A Luz — Praia da Luz, por extenso — deve o nome à igreja de Nossa Senhora da Luz, e foi à volta dela que a povoação cresceu. A pesca sustentou-a até aos anos 70, quando o atum mudou de rota migratória e a indústria conserveira que empregava a vila se desfez. O turismo veio ocupar esse lugar, a par de uma comunidade britânica residente com peso suficiente para marcar os bares e as lojas da marginal.
Por baixo de tudo isso está algo bem mais antigo.
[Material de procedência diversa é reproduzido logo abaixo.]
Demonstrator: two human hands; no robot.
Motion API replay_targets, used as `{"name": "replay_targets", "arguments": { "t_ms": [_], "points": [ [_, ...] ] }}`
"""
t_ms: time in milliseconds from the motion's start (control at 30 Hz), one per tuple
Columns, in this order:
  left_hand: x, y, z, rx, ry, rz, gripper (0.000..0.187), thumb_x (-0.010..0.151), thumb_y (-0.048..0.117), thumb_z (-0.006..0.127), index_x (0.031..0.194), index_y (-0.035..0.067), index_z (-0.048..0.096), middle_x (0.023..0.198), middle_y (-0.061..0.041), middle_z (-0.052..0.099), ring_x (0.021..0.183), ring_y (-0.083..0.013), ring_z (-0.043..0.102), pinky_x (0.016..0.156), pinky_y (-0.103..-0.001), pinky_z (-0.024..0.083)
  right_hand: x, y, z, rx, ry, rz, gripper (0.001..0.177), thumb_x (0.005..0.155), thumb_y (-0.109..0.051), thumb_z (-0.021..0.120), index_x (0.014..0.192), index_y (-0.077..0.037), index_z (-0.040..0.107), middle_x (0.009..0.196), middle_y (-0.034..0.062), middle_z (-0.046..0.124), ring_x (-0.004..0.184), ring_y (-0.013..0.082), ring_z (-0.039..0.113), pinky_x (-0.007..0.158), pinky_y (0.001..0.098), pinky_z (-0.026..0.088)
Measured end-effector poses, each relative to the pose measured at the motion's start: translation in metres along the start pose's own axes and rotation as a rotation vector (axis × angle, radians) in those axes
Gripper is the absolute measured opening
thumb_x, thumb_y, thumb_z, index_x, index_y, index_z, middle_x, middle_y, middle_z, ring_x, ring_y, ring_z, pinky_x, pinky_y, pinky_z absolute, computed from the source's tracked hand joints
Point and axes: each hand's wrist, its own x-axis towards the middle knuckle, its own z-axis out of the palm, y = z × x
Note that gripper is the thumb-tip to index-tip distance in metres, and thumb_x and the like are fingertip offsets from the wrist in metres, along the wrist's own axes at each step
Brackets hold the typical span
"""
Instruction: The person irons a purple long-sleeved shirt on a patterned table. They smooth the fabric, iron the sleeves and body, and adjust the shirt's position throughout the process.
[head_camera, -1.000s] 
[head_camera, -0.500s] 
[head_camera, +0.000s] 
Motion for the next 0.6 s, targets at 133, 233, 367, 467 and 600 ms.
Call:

Encastradas no passeio, e visitáveis todos os dias, estão as ruínas de um balneário romano dos séculos II ou III e uma linha de cetárias com cerca de 156 metros. Estácio da Veiga escavou-as em 1878; foram novamente cobertas no início do século XX e só reabriram em 1987. Uma planta no local permite distinguir o frigidário. Entre os achados contam-se fragmentos de uma estátua de mármore, uma colher litúrgica de prata e uma moeda de ouro do final do século IV.
Na ponta nascente da praia ergue-se a Rocha Negra, um filão vulcânico vindo do mesmo sistema que formou a Serra de Monchique. A subida é íngreme, e é o melhor sítio da vila para ver o sol pôr-se. Na outra extremidade, a fortaleza seiscentista que outrora guardava a povoação dos ataques de piratas alberga hoje um restaurante, com o terraço aberto ao Atlântico.
A igreja tem uma inscrição com a data de 1521, foi destruída pelo terramoto de 1755 e integralmente restaurada em 1874.